The Urban Crisis and the New Militants: Module 3 - Law and Order vs. Dissent (1968)

Audience Score
50
Law and Order vs. Dissent intercuts footage of the police response to the demonstrations at the 1968 Democratic Convention with press conferences by Mayor Richard J. Daley and a spokesman for the Chicago Police Department in which they place the blame for the violence on the student protesters.

Movie Details

Theatrical Release:March 7th, 1968
Original Language:English
Production Companies:The Film Group

The Urban Crisis and the New Militants

By the late 1960s Chicago had become a battleground in struggles for social change, civil rights and against the war in Vietnam. The 1968 Democratic Party convention was accompanied by anti-war demonstrations and clashes between students and police.
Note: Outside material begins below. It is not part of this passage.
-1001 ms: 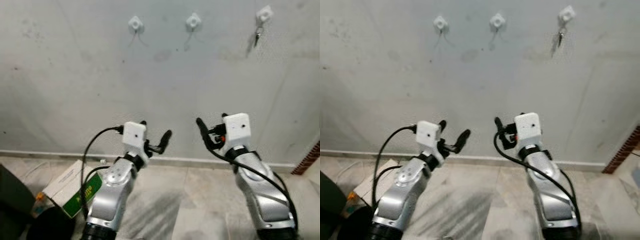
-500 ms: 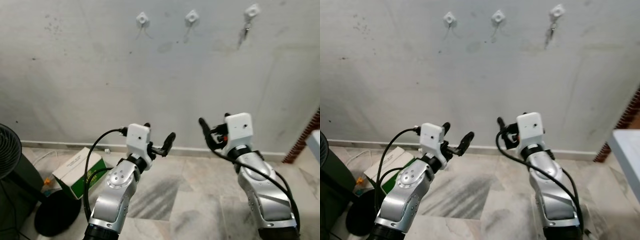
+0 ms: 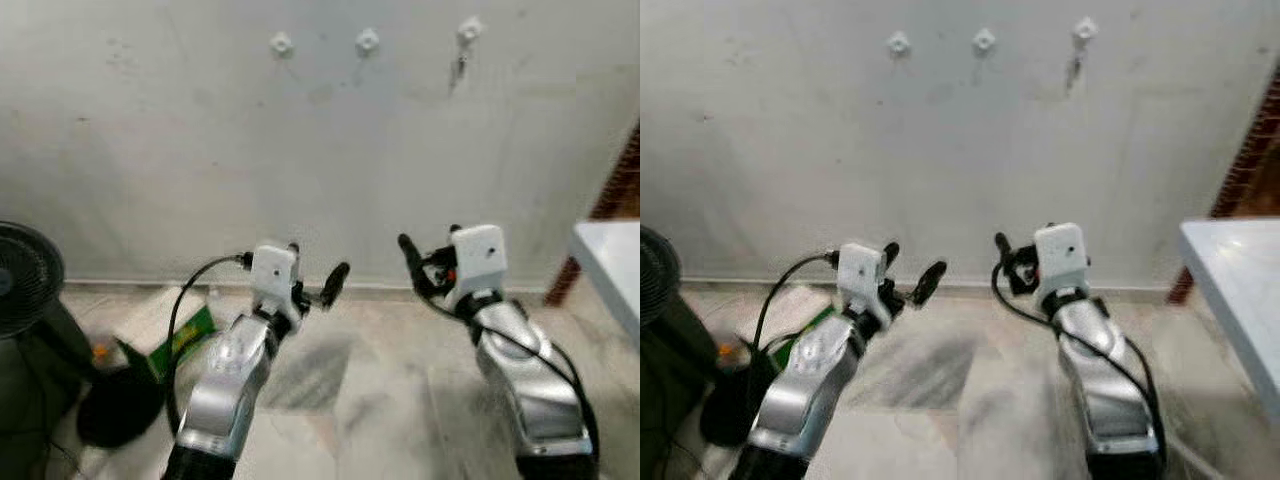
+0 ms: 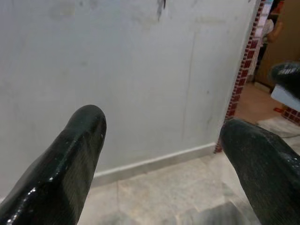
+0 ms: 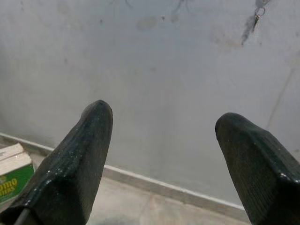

Civil rights marches and Black Panther groups were attempting to redefine the place of Blacks in the United States. The Film Group, a Chicago-based production company set up to create industrial films and ads, found a new purpose during the Chicago Democratic Convention in late August 1968. On a lunch break from shooting a Kentucky Fried Chicken commercial, founding member Mike Gray and his crew were shocked by police violence on the very streets where they lived and worked. Radicalized, they filmed the chaos and created their feature-length documentary American Revolution 2. From their footage grew the 7-part educational film series called The Urban Crisis and the New Militants.